* TASK TO COMPLETE *
Starting with the line containing "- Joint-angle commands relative" and going on through the line containing "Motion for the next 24", return the lines of the data below exactly, and only those.

* INPUT DATA *
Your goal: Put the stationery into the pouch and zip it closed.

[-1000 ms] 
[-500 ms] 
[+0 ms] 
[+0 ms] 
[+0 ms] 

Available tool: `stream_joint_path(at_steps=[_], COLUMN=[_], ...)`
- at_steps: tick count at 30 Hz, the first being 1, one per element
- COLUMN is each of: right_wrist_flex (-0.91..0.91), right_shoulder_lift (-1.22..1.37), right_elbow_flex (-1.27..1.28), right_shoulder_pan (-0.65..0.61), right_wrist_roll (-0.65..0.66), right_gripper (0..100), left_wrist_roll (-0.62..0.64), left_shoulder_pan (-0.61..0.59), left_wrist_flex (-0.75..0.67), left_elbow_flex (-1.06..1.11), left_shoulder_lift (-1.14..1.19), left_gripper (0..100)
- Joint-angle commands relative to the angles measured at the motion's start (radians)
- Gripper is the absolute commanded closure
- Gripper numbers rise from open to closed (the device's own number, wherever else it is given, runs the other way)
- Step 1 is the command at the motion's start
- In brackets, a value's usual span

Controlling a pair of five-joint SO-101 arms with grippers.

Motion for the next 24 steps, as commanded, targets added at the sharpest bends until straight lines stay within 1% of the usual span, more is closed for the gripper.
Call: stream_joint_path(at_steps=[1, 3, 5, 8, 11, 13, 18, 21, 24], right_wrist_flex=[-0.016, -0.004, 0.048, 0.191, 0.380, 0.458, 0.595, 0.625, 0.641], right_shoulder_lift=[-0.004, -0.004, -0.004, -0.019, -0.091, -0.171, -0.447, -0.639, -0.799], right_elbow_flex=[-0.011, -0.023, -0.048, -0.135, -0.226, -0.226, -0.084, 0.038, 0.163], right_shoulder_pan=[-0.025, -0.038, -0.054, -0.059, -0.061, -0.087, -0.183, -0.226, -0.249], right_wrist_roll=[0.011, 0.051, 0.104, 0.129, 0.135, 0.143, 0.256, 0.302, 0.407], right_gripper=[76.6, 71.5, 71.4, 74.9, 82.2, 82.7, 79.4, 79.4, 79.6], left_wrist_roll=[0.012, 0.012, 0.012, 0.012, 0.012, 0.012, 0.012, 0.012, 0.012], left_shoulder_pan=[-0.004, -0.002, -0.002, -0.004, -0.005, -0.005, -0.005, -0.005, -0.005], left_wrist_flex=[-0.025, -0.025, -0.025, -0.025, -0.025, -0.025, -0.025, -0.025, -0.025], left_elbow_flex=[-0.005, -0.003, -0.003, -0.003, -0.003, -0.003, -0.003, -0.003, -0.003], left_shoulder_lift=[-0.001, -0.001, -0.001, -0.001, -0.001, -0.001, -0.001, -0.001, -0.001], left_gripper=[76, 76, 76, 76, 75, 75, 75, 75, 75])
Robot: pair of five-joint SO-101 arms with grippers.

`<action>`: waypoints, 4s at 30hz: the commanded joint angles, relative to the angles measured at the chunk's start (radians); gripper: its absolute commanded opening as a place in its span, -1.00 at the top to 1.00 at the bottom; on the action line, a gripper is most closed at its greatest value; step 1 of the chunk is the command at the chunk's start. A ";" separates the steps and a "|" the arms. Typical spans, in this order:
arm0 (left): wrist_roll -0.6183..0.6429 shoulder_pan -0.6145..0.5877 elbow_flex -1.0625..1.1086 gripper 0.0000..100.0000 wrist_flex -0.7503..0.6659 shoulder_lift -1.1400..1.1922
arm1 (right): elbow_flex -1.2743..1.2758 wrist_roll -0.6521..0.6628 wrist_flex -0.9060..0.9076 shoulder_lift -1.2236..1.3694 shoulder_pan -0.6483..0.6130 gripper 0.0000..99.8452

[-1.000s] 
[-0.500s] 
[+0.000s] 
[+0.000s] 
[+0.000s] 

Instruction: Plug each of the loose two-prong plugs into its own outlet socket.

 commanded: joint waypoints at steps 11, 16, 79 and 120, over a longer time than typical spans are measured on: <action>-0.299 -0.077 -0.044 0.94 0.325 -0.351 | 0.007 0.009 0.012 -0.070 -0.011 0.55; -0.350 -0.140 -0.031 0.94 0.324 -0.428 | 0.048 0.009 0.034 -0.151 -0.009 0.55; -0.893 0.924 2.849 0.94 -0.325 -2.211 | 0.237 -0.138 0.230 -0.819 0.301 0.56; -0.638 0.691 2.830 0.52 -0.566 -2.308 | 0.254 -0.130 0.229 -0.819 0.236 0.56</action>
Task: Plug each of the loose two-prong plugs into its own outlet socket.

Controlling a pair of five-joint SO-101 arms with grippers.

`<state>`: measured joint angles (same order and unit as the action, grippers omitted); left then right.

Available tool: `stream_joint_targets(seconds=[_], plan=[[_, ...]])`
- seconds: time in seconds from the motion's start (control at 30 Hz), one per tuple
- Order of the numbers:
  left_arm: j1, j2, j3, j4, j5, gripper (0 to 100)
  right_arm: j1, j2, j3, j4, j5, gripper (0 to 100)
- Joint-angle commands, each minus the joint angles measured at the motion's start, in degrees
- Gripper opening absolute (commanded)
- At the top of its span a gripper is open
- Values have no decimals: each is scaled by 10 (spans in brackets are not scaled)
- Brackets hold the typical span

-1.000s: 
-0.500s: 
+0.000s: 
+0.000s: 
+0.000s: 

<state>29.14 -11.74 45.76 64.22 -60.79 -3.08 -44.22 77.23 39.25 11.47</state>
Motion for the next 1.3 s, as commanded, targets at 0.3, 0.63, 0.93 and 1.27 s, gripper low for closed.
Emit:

* EXERCISE OUTPUT *
- Joint-angle commands relative to the angles measured at the motion's start (radians)
- Gripper is the absolute commanded closure
- Gripper numbers rise from open to closed (the device's own number, wherever else it is given, runs the other way)
- Step 1 is the command at the motion's start
- In brackets, a value's usual span

Controlling a pair of five-joint SO-101 arms with grippers.

Motion for the next 24 steps, as commanded, targets added at the sharpest bends until straight lines stay within 1% of the usual span, more is closed for the gripper.

Work on this exercise has been completed.